HD 130458

Observation data Epoch J2000.0 Equinox ICRS
- Constellation: Apus
- Right ascension: 14^{h} 53^{m} 13.6598^{s}
- Declination: −73° 11′ 23.837″
- Apparent magnitude (V): 5.77±0.01
- Right ascension: 14^{h} 53^{m} 14.0752^{s}
- Declination: −73° 11′ 25.2484″
- Apparent magnitude (V): 7.54±0.01

Characteristics

A
- Evolutionary stage: Horizontal branch
- Spectral type: G7 IIIa (G8 IIb)
- U−B color index: +0.42
- B−V color index: +0.82

B
- Spectral type: F9 IV

Astrometry
- Radial velocity (R_{v}): +31.4 ± 2.5 km/s
- Absolute magnitude (M_{V}): +0.58

A
- Proper motion (μ): RA: +15.901 mas/yr Dec.: +28.871 mas/yr
- Parallax (π): 10.5077±0.3522 mas
- Distance: 310 ± 10 ly (95 ± 3 pc)

B
- Proper motion (μ): RA: +20.669 mas/yr Dec.: +19.875 mas/yr
- Parallax (π): 10.0654±0.0476 mas
- Distance: 324 ± 2 ly (99.4 ± 0.5 pc)

Details

A
- Mass: 1.5 M_{☉}
- Radius: 8.87 R_{☉}
- Luminosity: 54.7 L_{☉}
- Surface gravity (log g): 2.65 cgs
- Temperature: 5194±124 K
- Metallicity [Fe/H]: −0.17 dex
- Rotational velocity (v sin i): 3.6±1 km/s

B
- Mass: 1.41 M_{☉}
- Radius: 2.8 R_{☉}
- Luminosity: 7.5 L_{☉}
- Surface gravity (log g): 3.96 cgs
- Temperature: 6,601 K
- Metallicity [Fe/H]: −0.18 dex
- Other designations: 17 G. Apodis, CPD−72°1604, GC 19976, HD 130458, HIP 72833, HR 5520, SAO 257206, WDS J14532-7311AB

Database references
- SIMBAD: data

= HD 130458 =

Double star in the constellation Apus

HD 130458 (HR 5520) is a double star in the southern circumpolar constellation of Apus.
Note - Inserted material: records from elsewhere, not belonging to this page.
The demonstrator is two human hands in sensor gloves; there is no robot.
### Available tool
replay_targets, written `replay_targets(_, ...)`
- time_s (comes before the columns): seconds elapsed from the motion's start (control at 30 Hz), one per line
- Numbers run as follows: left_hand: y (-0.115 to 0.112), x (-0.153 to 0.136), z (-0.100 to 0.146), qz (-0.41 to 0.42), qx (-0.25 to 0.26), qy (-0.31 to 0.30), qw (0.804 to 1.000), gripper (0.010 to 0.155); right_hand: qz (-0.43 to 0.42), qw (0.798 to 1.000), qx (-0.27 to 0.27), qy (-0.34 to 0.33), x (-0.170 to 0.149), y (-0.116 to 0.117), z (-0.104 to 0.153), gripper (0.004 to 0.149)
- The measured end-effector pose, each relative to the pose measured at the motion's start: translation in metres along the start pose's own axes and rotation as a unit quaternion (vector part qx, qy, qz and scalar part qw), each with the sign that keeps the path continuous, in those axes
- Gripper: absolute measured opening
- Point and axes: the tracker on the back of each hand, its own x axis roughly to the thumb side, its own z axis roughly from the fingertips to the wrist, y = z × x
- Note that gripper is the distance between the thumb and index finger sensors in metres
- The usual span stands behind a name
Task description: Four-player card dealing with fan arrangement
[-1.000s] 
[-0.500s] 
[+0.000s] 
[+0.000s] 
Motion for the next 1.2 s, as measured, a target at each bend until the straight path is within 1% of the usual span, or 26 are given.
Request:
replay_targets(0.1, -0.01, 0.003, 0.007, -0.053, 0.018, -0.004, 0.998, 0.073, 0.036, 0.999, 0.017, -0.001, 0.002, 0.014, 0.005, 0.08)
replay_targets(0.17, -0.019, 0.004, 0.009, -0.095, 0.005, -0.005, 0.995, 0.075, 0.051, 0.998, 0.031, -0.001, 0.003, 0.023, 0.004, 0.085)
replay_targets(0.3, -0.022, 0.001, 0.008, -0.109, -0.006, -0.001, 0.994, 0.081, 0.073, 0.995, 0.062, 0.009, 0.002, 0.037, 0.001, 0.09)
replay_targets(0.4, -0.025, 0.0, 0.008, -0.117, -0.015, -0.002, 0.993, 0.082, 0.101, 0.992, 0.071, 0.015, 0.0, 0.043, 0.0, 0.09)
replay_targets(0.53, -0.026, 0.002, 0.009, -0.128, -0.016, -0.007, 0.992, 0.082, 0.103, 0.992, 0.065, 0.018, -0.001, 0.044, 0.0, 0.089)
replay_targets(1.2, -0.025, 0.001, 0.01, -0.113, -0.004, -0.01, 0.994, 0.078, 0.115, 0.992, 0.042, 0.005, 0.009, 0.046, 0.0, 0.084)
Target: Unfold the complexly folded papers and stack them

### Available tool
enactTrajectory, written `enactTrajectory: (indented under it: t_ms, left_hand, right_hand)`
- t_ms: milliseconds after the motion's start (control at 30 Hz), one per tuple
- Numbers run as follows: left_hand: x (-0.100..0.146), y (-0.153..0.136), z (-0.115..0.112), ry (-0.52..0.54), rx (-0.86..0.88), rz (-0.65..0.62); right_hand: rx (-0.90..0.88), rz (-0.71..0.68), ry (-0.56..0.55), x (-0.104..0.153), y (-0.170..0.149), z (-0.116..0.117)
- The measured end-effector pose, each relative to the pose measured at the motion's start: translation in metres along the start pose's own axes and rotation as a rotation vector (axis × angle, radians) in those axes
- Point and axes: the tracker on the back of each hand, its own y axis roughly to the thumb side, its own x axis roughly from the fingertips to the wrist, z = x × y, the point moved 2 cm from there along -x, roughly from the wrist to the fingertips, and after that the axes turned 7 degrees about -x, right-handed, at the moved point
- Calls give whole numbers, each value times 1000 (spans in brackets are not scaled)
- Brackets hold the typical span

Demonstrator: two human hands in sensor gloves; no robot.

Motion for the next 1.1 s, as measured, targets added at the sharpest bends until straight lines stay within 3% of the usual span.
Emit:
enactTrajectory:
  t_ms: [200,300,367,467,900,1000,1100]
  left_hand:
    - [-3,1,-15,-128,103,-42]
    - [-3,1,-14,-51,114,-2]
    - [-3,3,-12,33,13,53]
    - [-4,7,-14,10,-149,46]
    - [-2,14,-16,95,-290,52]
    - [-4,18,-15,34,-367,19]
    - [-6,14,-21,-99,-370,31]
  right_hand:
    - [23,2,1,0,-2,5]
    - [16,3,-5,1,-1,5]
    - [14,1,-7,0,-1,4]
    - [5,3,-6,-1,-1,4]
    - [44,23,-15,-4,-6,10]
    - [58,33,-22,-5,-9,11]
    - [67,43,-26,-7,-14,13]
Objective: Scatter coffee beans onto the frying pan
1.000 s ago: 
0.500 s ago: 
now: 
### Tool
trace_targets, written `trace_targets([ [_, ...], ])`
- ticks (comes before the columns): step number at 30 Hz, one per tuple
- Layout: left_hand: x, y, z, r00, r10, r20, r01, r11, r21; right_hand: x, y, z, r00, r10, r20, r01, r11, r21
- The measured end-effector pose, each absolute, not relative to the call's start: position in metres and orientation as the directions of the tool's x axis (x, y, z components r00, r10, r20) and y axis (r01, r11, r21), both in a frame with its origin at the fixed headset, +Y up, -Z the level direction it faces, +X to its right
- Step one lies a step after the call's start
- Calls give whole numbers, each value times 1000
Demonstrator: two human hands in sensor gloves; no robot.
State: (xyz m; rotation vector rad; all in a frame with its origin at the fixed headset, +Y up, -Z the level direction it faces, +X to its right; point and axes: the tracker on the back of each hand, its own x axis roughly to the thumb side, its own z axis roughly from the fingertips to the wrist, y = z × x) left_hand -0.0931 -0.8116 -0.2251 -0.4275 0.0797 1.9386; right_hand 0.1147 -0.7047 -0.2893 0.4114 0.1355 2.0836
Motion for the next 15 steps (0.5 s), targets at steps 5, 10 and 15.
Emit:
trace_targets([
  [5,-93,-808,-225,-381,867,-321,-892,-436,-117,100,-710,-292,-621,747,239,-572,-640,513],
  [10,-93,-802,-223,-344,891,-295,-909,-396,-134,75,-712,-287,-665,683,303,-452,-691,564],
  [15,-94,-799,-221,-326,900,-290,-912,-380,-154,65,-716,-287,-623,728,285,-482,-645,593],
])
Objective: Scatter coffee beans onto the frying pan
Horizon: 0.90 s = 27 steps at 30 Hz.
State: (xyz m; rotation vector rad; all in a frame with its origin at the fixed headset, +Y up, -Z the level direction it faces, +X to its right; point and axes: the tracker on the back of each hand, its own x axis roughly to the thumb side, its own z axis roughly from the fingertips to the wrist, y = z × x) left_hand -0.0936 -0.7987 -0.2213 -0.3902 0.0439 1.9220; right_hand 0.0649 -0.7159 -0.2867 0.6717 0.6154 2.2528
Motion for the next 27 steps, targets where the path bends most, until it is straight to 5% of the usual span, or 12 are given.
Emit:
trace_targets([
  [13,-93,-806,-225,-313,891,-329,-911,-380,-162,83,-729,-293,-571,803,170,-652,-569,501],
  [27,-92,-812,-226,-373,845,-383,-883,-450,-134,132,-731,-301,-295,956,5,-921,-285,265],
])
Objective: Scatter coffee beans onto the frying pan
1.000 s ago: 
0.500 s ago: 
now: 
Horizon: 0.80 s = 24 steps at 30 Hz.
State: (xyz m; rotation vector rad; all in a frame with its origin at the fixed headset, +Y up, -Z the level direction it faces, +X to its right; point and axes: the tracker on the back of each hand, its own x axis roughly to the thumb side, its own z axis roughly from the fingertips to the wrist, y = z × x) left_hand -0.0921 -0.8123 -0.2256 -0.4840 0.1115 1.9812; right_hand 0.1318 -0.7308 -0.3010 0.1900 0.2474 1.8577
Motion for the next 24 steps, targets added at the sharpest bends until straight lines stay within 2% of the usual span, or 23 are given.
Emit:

The pair has a combined apparent magnitude of 5.8, making it faintly visible to the naked eye under ideal conditions. Parallax measurements place the system 310-24 light years away and it is receding with a heliocentric radial velocity of 31.4 km/s.

The primary is a red giant with a stellar classification of G7 IIIa. It was earlier classified as G8 IIb, indicating a bright giant.The dimmer component has a stellar classification of F9 IV, indicating that it is an F-type subgiant evolving onto the red giant branch. As of 2008, the pair has an angular separation of 2.167″.

At present the primary has 1.5 times the mass of the Sun but has expanded to 8.9 times its girth. It radiates at 55 times the luminosity of the Sun from its enlarged photosphere at an effective temperature 5,194 K, which gives it a yellow glow. Currently it spins leisurely with a projected rotational velocity of 3.6 km/s, common for giants. HD 130458A is believed to be on the horizontal branch.

As for the secondary component, it has 1.4 times the mass of the Sun and an effective temperature of 6601 K, giving a yellowish white hue.